Work order » The word "shown" marks the lines to copy; find all of them in the entries below.

=== Begin Enclosure ===

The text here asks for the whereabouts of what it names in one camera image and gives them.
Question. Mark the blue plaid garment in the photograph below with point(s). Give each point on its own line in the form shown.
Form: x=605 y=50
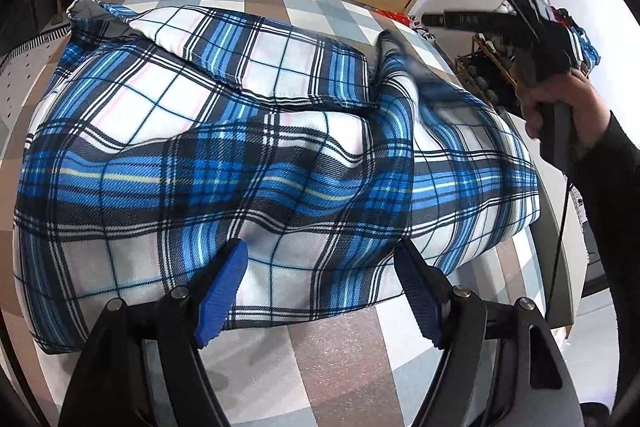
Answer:
x=250 y=157

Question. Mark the person's right forearm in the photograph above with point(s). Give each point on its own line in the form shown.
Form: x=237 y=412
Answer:
x=615 y=232

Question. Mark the wooden shoe rack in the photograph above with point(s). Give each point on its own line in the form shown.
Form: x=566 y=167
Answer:
x=490 y=67

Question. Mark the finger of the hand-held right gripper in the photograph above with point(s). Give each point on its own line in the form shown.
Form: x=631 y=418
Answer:
x=465 y=19

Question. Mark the person's right hand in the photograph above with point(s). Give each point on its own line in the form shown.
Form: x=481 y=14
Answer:
x=587 y=107

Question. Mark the red object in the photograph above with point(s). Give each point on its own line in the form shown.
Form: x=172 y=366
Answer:
x=392 y=16

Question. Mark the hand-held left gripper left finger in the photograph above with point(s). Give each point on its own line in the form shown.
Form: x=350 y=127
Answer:
x=220 y=302

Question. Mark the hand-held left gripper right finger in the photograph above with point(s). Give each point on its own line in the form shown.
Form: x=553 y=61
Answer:
x=420 y=297

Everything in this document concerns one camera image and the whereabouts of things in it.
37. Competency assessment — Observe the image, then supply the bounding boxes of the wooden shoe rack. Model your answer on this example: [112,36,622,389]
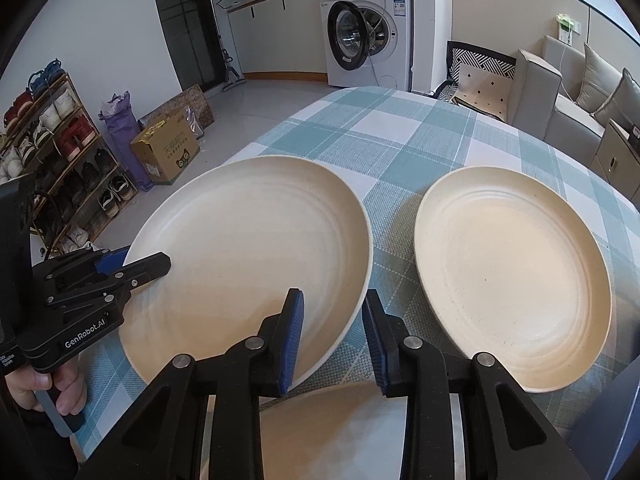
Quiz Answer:
[0,72,139,256]

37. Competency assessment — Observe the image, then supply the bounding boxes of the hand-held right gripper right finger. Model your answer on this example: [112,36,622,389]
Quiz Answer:
[362,289,591,480]

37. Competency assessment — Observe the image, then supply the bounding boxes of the white diamond print cushion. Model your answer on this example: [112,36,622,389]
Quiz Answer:
[452,62,513,121]

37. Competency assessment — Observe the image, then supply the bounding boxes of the grey bedside cabinet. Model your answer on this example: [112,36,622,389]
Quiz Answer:
[587,119,640,188]

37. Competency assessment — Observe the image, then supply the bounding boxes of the white washing machine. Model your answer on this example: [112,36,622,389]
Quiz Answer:
[319,0,415,92]

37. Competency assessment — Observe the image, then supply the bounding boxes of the purple bag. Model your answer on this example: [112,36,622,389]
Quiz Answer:
[98,91,155,193]

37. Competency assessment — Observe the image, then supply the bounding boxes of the grey sofa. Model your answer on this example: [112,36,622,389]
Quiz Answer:
[510,35,640,151]

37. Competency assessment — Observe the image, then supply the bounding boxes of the black glass door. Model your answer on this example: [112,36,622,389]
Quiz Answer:
[149,0,226,93]

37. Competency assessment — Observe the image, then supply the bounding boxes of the floor mop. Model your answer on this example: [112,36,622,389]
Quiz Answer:
[220,47,246,92]

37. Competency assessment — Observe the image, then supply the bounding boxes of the white kitchen counter cabinet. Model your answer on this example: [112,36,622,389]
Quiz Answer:
[225,0,331,79]

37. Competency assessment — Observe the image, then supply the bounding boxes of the wall socket with green plug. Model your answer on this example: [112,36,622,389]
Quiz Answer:
[555,12,581,43]

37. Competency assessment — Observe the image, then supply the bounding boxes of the cream round plate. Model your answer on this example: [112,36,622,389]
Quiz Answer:
[414,166,613,393]
[116,155,372,393]
[257,379,463,480]

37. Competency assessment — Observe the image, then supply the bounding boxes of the black patterned chair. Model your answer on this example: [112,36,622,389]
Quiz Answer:
[432,40,517,123]

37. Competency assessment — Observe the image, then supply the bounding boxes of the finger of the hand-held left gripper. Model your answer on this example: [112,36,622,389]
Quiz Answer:
[46,252,172,312]
[36,248,130,287]

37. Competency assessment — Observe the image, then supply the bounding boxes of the brown patterned flat cardboard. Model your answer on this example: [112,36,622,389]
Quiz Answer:
[137,85,216,141]

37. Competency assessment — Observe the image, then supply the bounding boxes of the grey cushion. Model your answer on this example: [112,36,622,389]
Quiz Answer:
[575,42,626,113]
[592,67,640,131]

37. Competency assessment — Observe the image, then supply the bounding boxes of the person's left hand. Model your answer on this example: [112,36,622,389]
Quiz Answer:
[7,366,88,418]

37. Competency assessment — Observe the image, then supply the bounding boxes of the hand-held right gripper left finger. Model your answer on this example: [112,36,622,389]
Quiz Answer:
[75,287,306,480]

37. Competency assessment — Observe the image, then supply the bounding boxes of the shoe rack with shoes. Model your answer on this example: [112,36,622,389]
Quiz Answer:
[0,60,136,255]

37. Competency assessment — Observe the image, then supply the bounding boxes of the yellow printed cardboard box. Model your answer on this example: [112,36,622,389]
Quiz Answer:
[130,110,201,186]

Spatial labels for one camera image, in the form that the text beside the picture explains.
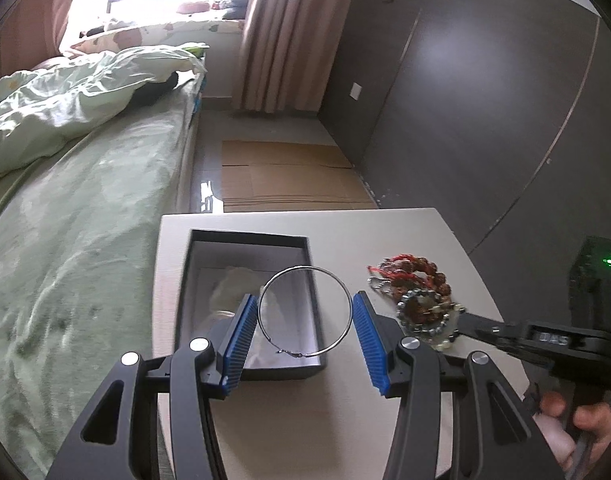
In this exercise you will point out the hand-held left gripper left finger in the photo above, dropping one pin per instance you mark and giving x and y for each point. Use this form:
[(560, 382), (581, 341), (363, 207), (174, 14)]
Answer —
[(238, 341)]

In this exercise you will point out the bed with green sheet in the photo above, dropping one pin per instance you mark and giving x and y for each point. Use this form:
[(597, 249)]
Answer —
[(85, 240)]

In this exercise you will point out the floral cushion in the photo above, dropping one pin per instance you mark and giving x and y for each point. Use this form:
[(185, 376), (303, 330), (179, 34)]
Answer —
[(150, 32)]

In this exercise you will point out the black jewelry box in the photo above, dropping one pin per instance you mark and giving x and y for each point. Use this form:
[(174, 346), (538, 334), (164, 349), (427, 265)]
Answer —
[(285, 370)]

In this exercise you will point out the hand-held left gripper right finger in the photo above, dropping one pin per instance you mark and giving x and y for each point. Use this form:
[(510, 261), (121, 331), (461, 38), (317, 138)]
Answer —
[(369, 342)]

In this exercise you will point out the person's right hand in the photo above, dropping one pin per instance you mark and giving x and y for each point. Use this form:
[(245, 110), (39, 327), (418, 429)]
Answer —
[(593, 417)]

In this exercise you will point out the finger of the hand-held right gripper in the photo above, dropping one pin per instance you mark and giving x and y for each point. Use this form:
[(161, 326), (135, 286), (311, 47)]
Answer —
[(490, 332)]

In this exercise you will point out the white tissue paper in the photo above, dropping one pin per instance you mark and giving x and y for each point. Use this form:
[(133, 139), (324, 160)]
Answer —
[(238, 285)]

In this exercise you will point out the white wall socket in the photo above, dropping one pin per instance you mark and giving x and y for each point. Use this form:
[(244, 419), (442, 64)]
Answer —
[(356, 91)]

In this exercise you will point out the narrow pink curtain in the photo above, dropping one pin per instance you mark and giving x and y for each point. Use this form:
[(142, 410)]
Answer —
[(40, 10)]

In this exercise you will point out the dark brown wardrobe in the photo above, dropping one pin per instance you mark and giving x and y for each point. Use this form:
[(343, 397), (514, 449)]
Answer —
[(460, 110)]

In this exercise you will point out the pale green quilt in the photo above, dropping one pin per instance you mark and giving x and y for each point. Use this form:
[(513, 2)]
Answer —
[(70, 95)]

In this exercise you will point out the wide pink curtain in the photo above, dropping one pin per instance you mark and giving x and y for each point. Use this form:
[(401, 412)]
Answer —
[(290, 35)]

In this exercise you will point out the flattened cardboard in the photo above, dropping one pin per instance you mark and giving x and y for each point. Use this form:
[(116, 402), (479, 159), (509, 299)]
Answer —
[(290, 175)]

=== End Enclosure ===

Answer space »
Question. Mark the blue plaid garment in the photograph below with point(s). Give each point on its own line in the form shown.
Question. Mark the person's right forearm in the photograph above with point(s). Give each point on its own line in the form shown.
Question. Mark the wooden shoe rack in the photograph above with point(s). Give each point on its own line in the form shown.
Question. Mark the finger of the hand-held right gripper in the photograph above with point(s). Give each point on its own line in the form shown.
Question. Mark the person's right hand in the photograph above with point(s). Give each point on its own line in the form shown.
Question. Mark the red object in the photograph above with point(s). Give each point on its own line in the form shown.
Question. Mark the hand-held left gripper left finger in the photograph above with point(s). Give each point on its own line in the form shown.
Question. Mark the hand-held left gripper right finger in the photograph above with point(s). Give each point on its own line in the form shown.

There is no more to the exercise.